### Exercise goal
Without a single alteration, write the listing out again.

### Recorded data
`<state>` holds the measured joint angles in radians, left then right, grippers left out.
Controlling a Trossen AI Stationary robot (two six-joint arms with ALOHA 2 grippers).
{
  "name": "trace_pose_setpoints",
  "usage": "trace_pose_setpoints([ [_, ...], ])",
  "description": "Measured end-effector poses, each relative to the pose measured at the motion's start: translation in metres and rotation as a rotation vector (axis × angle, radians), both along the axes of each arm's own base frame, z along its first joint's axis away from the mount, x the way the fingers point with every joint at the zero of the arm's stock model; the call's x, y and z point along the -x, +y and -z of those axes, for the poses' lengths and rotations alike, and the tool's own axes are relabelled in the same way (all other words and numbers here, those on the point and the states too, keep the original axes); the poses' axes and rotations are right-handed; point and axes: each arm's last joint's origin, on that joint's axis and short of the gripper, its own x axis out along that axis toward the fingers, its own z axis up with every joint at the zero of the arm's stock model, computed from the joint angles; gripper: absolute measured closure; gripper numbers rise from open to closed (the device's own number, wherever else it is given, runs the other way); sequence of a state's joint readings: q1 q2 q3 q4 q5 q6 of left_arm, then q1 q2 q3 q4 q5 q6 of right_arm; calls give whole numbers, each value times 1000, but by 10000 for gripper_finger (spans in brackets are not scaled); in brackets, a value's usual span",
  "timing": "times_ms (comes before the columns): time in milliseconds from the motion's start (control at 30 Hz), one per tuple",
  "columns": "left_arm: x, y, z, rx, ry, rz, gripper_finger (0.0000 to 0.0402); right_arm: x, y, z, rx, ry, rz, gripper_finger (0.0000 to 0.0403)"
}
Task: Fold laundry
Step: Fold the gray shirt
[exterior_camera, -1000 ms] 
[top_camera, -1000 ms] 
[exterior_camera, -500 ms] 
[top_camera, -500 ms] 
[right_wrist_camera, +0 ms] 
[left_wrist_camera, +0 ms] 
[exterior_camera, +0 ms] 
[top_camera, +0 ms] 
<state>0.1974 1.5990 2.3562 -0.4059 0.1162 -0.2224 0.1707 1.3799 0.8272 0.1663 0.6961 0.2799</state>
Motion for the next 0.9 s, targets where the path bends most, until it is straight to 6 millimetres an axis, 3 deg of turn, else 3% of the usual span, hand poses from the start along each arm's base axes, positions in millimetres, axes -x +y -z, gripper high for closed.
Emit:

### Response for this exercise
`<state>` holds the measured joint angles in radians, left then right, grippers left out.
Controlling a Trossen AI Stationary robot (two six-joint arms with ALOHA 2 grippers).
{
  "name": "trace_pose_setpoints",
  "usage": "trace_pose_setpoints([ [_, ...], ])",
  "description": "Measured end-effector poses, each relative to the pose measured at the motion's start: translation in metres and rotation as a rotation vector (axis × angle, radians), both along the axes of each arm's own base frame, z along its first joint's axis away from the mount, x the way the fingers point with every joint at the zero of the arm's stock model; the call's x, y and z point along the -x, +y and -z of those axes, for the poses' lengths and rotations alike, and the tool's own axes are relabelled in the same way (all other words and numbers here, those on the point and the states too, keep the original axes); the poses' axes and rotations are right-handed; point and axes: each arm's last joint's origin, on that joint's axis and short of the gripper, its own x axis out along that axis toward the fingers, its own z axis up with every joint at the zero of the arm's stock model, computed from the joint angles; gripper: absolute measured closure; gripper numbers rise from open to closed (the device's own number, wherever else it is given, runs the other way); sequence of a state's joint readings: q1 q2 q3 q4 q5 q6 of left_arm, then q1 q2 q3 q4 q5 q6 of right_arm; calls give whole numbers, each value times 1000, but by 10000 for gripper_finger (spans in brackets are not scaled); in brackets, a value's usual span",
  "timing": "times_ms (comes before the columns): time in milliseconds from the motion's start (control at 30 Hz), one per tuple",
  "columns": "left_arm: x, y, z, rx, ry, rz, gripper_finger (0.0000 to 0.0402); right_arm: x, y, z, rx, ry, rz, gripper_finger (0.0000 to 0.0403)"
}
Task: Fold laundry
Step: Fold the gray shirt
[exterior_camera, -1000 ms] 
[top_camera, -1000 ms] 
[exterior_camera, -500 ms] 
[top_camera, -500 ms] 
[right_wrist_camera, +0 ms] 
[left_wrist_camera, +0 ms] 
[exterior_camera, +0 ms] 
[top_camera, +0 ms] 
<state>0.1974 1.5990 2.3562 -0.4059 0.1162 -0.2224 0.1707 1.3799 0.8272 0.1663 0.6961 0.2799</state>
Motion for the next 0.9 s, targets where the path bends most, until it is straight to 6 millimetres an axis, 3 deg of turn, else 3% of the usual span, hand poses from the start along each arm's base axes, positions in millimetres, axes -x +y -z, gripper high for closed.
Emit:

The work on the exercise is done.